Mea navis aericumbens anguillis abundat
The radar in question is for follow collision avoidance. You set cruise control, and this stuff makes sure that you are not cruise controlling yourself into the rear end of the car ahead of you.
-Rusty
You never know...
ICU's are found in hospitals.
Fiat Lux.
The two leading companies developing automotive radars at 24 GHz band:j sp
http://www.macom.com/automotive/mkt_auto_sensors.
http://www.valeoraytheon.com/
And I'm pretty sure Fujitsu (Japan) is also doing something.
Doh. I'm a tard. I meant 20.6 GHz, not 21.6 GHz. It's early, cut me some slack. :P
Michael Powell's Incompetence ... They can't even friggn manage Power and Freq.
It's the policies Powell is currently promoting that brought you cordless phones and WiFi, and is bringing you UWB PANs, WiMAX, and a host of other stuff.
They're rehacking underused spectrum to make it easier to get new stuff working and deployed, and make it available to you sooner. Some is being sold off, some is being released to a commons.
It's an experiment to see which works better. And it's already bearing fruit.
Maybe the commons will work better. Maybe the property model will. But one thing we DO know already: EACH has already gotten more handy tech into consumers' hands than the licensing regime they replaced.
Bantam Dominique roosters crow a four-note song. Once you've heard it as "Happy BIRTHday" you can't NOT hear it that way
fog is NOT water vapour... it is a fine suspension of water droplets...
Donald 'Duck' Dunn: We had a band powerful enough to turn goat piss into gasoline.

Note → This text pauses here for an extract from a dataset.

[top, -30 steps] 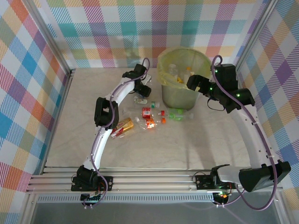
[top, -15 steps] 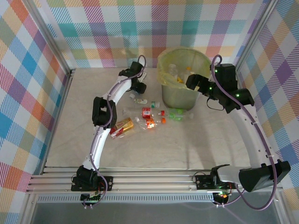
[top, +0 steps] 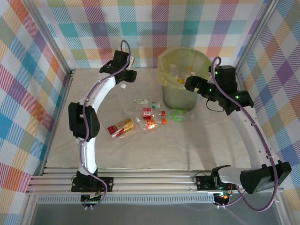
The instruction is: Put the plastic bottles in the bin
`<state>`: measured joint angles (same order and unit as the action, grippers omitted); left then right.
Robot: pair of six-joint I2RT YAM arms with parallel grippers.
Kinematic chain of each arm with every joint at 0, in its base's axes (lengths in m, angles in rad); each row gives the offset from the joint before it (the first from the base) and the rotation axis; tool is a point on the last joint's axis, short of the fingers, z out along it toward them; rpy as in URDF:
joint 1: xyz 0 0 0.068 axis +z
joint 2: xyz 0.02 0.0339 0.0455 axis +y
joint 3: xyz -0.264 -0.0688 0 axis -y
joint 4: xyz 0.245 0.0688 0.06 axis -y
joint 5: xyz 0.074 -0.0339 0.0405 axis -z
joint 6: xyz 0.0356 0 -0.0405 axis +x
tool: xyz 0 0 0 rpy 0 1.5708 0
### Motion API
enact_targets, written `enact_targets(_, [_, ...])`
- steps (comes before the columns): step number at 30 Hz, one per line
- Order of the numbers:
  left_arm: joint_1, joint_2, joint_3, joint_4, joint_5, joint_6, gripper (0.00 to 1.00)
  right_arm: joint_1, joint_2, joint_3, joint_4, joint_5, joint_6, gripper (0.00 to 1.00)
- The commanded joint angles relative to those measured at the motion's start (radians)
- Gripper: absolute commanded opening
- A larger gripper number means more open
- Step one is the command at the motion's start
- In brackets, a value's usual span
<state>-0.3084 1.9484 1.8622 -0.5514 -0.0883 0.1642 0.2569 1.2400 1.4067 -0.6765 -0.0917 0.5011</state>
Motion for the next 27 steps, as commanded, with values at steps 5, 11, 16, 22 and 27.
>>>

I thought I was the only person who had worked with measuring water vapor with microwave radiometry. The systems I worked with were all satellite based (~28, ~22 and ~37 GHz) and I have to imagine that radiating in these bands at the surface could easily overwhelm the thermal emissions from the surface and atmosphere. See the following for more info: http://topex-www.jpl.nasa.gov/technology/instrumen t.html
and
http://gfo.bmpcoe.org/Gfo/Mission/missiond.htm
And the knowledge that they fear is a weapon to be used against them...
Car radar is used to for cruise control on Mercedes line of cars which is used to both adjust the throttle and even apply the brake when needed. They are the only ones I know that using radar based cruise control. Infiniti and Lexus both use laser based cruise control. If you have a radar detector you can actually detect people driving with their cruise control on.
Have you ever been to a turkish prison?
In fact, I'd be more worried on a hot humid day, because there is far more water vapour per cubic meter in the air than there is on a cold day.
Donald 'Duck' Dunn: We had a band powerful enough to turn goat piss into gasoline.